When: Tuesday, October 24, 2017 | 4:00 p.m. – 5:30 p.m.
Where: Ponderosa Commons Oak House, Room 1306A, 6445 University Boulevard -or- via video conference
Mobile Methods for Researching Bodies in Motion – Seminar #3: Technology and Disability
Technology in research with and for people with disabilities
In this seminar, Dr. Natasha Saltes, Professor Simon Darcy and Dr. Andrea Bundon will share their accounts of using technology to do research with and for people with disabilities.
*Live captioning will be provided for this event*
Natasha Saltes holds a SSHRC postdoctoral fellowship in the Department of Communication at the University of Ottawa. She has a PhD in Sociology from Queen’s University where she researched disabled people’s experience using mobile devices in their everyday lives. She has an MPhil in Sociology from the University of Cambridge and an MA in Critical Disability Studies from York University. Dr. Saltes’ research crosses several disciplines and examines disability in the context of access, inclusion and equality as well as the social impact of information and communication technology. Her current work looks at disability accommodation policies for instructors and faculty at institutions of higher education. Read Natasha Saltes’ latest paper on ’embodied practices of mobility’ here.
This talk highlights the significance of mobile devices in disability research as a topic of inquiry as well as a means of communication and data collection. The concept of ‘embodied practices of mobility’ (Saltes 2017) is discussed to illustrate the ways in which mobile devices are shifting practices and perspectives of disability as well as how researchers connect with participants and make sense of their experience. This talk concludes with an overview of the benefits of mobile methods in disability research.
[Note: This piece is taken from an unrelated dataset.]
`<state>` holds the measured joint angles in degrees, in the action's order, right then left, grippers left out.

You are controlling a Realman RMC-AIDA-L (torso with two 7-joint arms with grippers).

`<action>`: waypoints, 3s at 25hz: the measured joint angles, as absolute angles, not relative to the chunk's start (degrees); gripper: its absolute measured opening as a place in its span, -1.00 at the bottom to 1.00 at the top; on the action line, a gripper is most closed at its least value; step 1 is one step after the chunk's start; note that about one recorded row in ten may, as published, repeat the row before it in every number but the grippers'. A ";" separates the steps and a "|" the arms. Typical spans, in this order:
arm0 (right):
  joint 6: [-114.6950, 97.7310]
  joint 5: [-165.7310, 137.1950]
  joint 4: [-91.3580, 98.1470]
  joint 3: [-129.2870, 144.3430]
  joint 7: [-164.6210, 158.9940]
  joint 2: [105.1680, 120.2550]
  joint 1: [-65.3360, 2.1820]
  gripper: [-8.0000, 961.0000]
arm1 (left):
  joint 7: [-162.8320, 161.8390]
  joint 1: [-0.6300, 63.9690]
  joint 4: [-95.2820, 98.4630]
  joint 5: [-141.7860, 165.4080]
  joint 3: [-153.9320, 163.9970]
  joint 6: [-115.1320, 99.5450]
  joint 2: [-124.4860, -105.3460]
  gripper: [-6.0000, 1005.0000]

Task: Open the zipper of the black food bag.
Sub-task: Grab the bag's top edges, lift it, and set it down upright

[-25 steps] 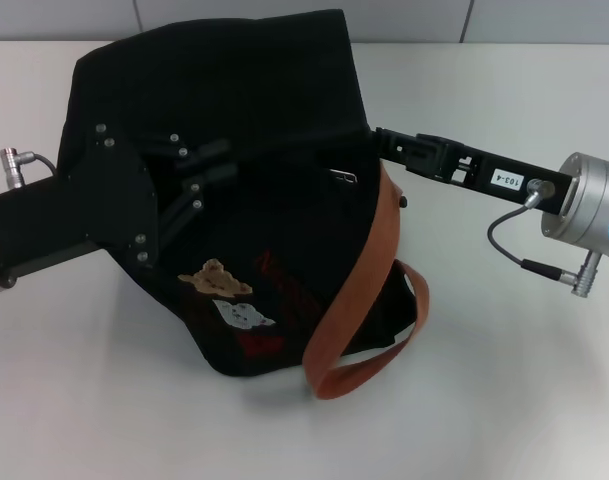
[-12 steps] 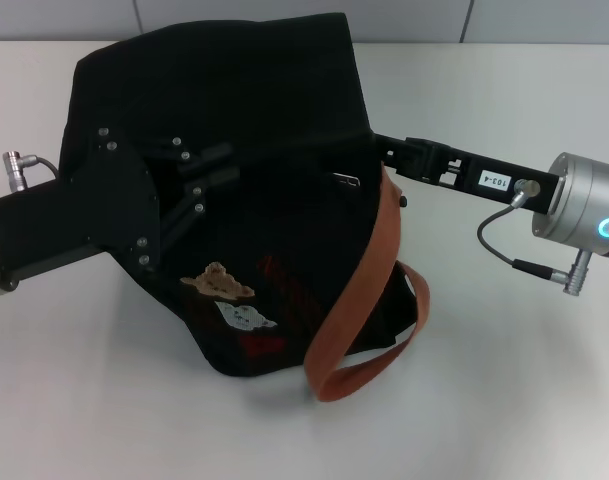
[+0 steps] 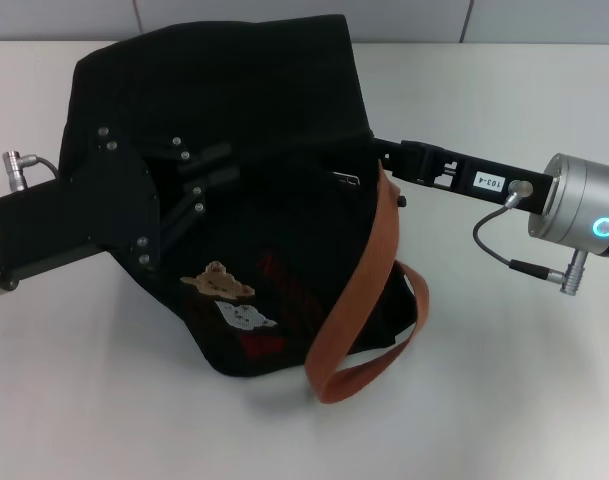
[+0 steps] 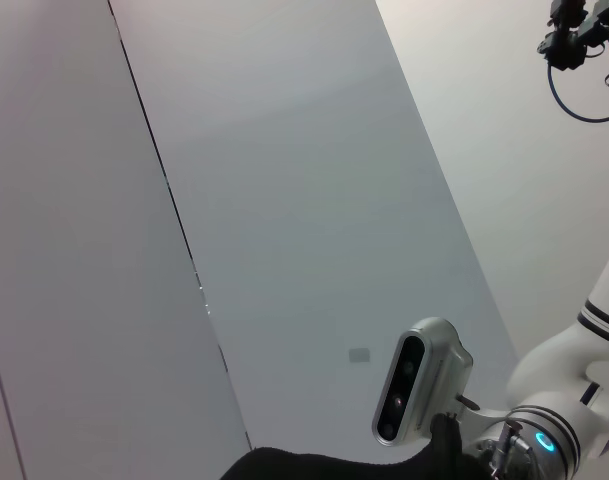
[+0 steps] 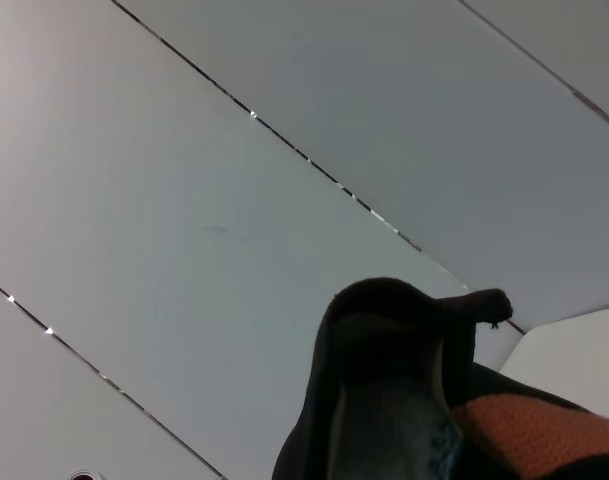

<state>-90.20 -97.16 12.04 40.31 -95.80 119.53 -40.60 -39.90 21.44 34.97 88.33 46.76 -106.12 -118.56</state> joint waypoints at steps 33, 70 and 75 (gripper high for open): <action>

Simon Darcy is a Professor at the UTS Business School, University of Technology Sydney. He specialises in developing inclusive organisational approaches for diversity groups and understanding the social impact of organisations and individuals. Simon’s research has spanned sport, tourism, events, volunteers, transport, the built environment and disability services. His research and industry collaboration on accessible tourism has been recognised for its outstanding contribution to the field through the World Leisure Organisation’s Innovation Prize, the United Nations World Tourism Organization’s publication on best practice and the Asociación Española de Expertos Científicos en Turismo best research paper published in 2015. In 2017 Simon presented the Richard Jones Oration for the Queensland Anti-Discrimination Commission examining issues of transport, travel, sport and tourism as it relates to the UN Convention on the Rights of Persons with Disabilities. He is co-author of Benchmark Games: Sydney 2000 Paralympic Games; Accessible Tourism: Concepts and Issues (2011); Best Practice in Accessible Tourism: Inclusion, Disability, Ageing Population and Tourism (2012); Australian Leisure (2013); Research Methods for Sport Studies and Sport Management (2014); and Managing the Paralympiics (2017). Find Simon Darcy’s work on Google Scholar here.
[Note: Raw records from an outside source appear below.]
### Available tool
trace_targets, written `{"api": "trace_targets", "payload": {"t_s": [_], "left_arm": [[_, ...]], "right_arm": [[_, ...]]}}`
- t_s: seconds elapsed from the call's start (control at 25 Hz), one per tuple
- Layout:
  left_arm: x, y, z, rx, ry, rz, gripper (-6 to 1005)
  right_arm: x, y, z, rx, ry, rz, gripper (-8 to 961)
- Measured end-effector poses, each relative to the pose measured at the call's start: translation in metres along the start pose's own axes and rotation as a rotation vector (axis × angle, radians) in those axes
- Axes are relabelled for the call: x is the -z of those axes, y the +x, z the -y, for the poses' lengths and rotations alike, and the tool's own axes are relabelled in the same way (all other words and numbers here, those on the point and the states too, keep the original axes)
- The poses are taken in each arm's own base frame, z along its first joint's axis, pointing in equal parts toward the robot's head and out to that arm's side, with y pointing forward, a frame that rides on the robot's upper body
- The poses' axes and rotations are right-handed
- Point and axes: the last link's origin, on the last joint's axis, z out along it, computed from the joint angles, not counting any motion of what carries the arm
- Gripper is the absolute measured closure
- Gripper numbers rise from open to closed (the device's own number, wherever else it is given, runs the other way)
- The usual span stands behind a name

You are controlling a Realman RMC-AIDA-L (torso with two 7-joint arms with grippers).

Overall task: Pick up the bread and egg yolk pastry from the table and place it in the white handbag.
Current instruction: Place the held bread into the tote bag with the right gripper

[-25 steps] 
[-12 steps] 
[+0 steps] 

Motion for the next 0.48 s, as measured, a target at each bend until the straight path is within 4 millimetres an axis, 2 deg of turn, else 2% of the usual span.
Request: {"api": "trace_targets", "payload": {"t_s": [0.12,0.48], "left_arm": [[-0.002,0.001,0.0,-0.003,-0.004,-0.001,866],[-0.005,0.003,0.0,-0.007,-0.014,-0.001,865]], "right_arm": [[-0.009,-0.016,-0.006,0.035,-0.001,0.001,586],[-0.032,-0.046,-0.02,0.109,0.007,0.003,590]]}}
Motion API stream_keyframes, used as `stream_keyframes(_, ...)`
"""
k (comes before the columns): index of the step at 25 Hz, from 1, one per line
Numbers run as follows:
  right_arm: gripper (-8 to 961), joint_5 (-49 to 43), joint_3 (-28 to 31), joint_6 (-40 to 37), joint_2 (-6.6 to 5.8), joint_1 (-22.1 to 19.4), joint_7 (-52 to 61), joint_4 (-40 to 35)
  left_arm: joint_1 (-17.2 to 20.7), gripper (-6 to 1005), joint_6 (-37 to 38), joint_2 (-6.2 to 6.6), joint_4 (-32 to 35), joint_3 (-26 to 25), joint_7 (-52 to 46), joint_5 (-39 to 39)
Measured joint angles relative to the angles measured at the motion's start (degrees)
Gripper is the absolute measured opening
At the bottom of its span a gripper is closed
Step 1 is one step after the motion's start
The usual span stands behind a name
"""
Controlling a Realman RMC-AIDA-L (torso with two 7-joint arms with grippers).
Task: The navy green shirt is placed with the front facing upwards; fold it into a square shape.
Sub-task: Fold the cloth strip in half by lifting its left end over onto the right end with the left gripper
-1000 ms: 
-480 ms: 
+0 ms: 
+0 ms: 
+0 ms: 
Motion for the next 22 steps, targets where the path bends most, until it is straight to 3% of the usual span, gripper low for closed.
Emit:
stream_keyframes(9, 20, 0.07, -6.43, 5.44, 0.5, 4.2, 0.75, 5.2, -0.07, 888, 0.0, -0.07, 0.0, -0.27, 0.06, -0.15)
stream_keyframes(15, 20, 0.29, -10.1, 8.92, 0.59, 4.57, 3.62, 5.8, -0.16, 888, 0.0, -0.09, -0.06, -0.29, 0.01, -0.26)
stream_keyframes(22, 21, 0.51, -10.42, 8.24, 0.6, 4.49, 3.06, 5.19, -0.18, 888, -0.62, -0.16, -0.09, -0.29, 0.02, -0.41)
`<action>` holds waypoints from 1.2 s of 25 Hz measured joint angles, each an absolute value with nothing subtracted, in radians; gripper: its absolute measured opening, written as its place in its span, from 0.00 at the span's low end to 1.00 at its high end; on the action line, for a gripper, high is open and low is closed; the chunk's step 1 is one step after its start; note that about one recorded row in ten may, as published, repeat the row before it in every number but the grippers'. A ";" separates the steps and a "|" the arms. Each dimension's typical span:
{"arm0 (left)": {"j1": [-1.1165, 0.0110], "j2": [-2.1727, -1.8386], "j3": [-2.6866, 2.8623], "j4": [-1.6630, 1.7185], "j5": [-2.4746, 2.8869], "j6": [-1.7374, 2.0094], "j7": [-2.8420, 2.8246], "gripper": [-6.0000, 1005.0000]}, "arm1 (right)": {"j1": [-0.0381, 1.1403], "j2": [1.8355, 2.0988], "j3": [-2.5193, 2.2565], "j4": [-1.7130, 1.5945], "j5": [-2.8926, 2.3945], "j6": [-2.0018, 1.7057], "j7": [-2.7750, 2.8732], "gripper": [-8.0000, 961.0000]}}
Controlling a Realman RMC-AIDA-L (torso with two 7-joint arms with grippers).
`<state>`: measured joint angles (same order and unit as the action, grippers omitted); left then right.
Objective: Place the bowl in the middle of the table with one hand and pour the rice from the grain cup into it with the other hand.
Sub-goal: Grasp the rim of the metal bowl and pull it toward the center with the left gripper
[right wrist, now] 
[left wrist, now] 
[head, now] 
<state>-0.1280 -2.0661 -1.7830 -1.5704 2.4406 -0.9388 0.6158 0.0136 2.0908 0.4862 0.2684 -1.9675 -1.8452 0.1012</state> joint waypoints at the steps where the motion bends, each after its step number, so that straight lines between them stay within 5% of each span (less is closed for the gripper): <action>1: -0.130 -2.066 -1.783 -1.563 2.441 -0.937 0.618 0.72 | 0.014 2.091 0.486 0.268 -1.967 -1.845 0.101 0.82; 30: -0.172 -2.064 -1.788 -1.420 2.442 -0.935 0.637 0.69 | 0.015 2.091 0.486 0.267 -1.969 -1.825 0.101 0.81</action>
Professor Darcy’s presentation contextualises the use of technology in research for people with disability through examining the UN Convention on the Rights of Persons with Disabilities through examining the key clauses involving ICT, assistive technology and the empowerment of PwD to increase social participation in employment, cultural enrichment and all other forms of human activity. Simon does this by examining recently completed projects involving private modified vehicles, smart phone technology platforms and online accessibility. He examines the importance of understanding the lived experience within the underlying values of the UN Convention: independence, dignity and equity.
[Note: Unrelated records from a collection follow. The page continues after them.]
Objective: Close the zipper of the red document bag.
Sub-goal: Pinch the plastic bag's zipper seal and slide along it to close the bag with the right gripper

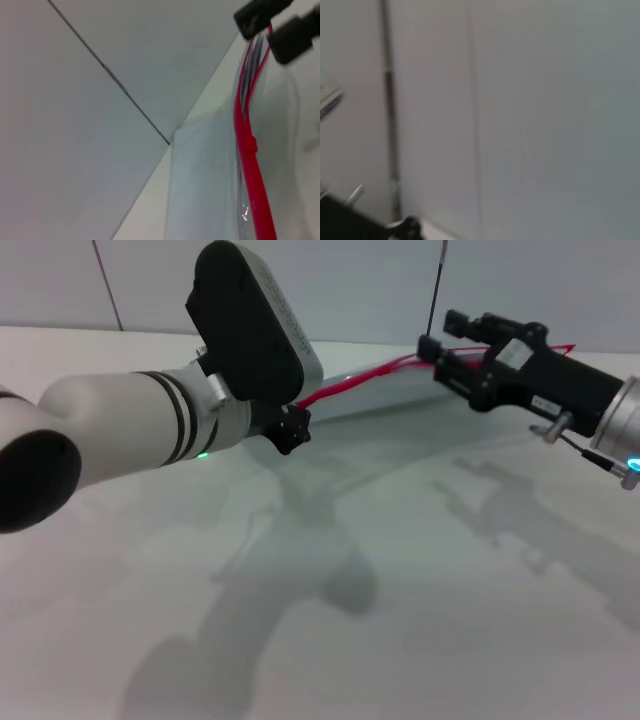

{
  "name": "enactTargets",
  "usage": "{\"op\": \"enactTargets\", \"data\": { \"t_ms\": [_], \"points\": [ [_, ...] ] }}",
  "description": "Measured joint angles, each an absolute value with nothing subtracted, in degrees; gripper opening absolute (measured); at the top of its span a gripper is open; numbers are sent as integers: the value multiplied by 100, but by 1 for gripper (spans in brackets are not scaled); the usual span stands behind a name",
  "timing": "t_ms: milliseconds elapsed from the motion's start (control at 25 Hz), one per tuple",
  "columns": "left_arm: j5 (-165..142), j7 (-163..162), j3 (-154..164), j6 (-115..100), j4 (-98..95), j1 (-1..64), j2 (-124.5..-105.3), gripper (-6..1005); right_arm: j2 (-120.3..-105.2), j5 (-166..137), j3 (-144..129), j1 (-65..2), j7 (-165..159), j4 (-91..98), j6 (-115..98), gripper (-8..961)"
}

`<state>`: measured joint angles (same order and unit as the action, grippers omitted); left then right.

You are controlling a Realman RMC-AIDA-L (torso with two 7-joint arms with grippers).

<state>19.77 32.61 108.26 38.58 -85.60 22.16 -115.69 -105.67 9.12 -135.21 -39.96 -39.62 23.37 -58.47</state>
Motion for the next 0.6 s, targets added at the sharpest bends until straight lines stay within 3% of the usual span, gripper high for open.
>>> {"op": "enactTargets", "data": {
  "t_ms": [280, 600],
  "points": [
    [1977, 3299, 10844, 3872, -8569, 2183, -11571, 57, -10599, -21, -13064, -4068, -3719, 2387, -5822, 471],
    [1981, 3298, 10843, 3883, -8564, 2183, -11585, 56, -10861, -1076, -12241, -4068, -3016, 2574, -5159, 474]
  ]
}}
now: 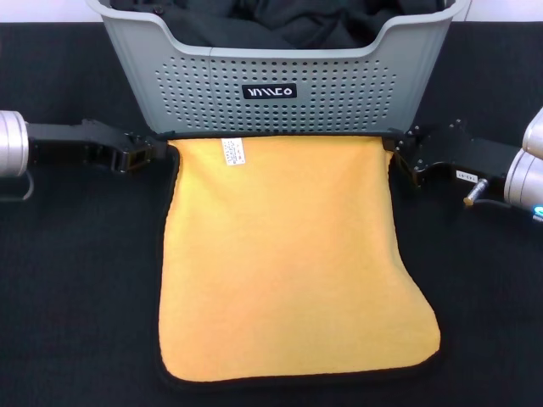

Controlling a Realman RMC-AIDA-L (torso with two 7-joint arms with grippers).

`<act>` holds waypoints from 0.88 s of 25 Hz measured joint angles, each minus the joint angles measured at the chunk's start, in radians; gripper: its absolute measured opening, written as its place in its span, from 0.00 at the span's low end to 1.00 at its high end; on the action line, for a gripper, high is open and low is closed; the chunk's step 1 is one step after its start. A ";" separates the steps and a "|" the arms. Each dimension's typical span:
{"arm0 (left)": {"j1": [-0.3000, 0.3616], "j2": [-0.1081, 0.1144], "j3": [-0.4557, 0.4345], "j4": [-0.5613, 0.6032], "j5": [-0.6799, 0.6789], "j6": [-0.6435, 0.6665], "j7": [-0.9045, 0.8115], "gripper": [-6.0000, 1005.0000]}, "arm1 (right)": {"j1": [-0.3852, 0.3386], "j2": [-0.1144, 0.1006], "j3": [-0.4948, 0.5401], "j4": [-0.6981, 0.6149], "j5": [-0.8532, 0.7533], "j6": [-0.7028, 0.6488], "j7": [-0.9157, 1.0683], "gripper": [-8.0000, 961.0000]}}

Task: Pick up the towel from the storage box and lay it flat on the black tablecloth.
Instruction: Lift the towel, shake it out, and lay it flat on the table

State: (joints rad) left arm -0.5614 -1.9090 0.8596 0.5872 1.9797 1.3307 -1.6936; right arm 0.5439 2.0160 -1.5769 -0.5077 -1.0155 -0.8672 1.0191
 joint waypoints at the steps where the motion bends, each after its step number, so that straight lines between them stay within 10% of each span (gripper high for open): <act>1: 0.000 -0.002 0.000 0.000 0.000 0.000 0.000 0.15 | 0.000 0.000 0.000 0.000 0.000 -0.001 0.000 0.02; 22: 0.005 -0.013 -0.039 -0.002 -0.009 0.010 -0.006 0.17 | -0.001 -0.004 -0.006 0.001 -0.001 -0.036 0.059 0.12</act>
State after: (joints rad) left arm -0.5561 -1.9222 0.8209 0.5850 1.9706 1.3404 -1.6996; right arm 0.5428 2.0119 -1.5831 -0.5070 -1.0168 -0.9029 1.0782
Andrea Bundon is an Assistant Professor in the School of Kinesiology at the University of British Columbia. Her work is situated at the intersections of the sociology of sport and critical disability studies. Past research projects have used diverse (and often digital) community-based research methods to engage Paralympic stakeholders exploring topics such as the mainstreaming of disability sport and the formation of activist identities by athletes with disabilities. She is the editor of Digital Qualitative Research in Sport and Physical Activity forthcoming in November 2017.Find Andrea Bundon’s work on Google Scholar here.
Bundon will share her experiences of carrying out community-based research with para-athletes. She will discuss the ways disability is (re)produced in supposedly ‘disembodied’ virtual environments and the different forms of ‘digital divides’ encountered in her practice.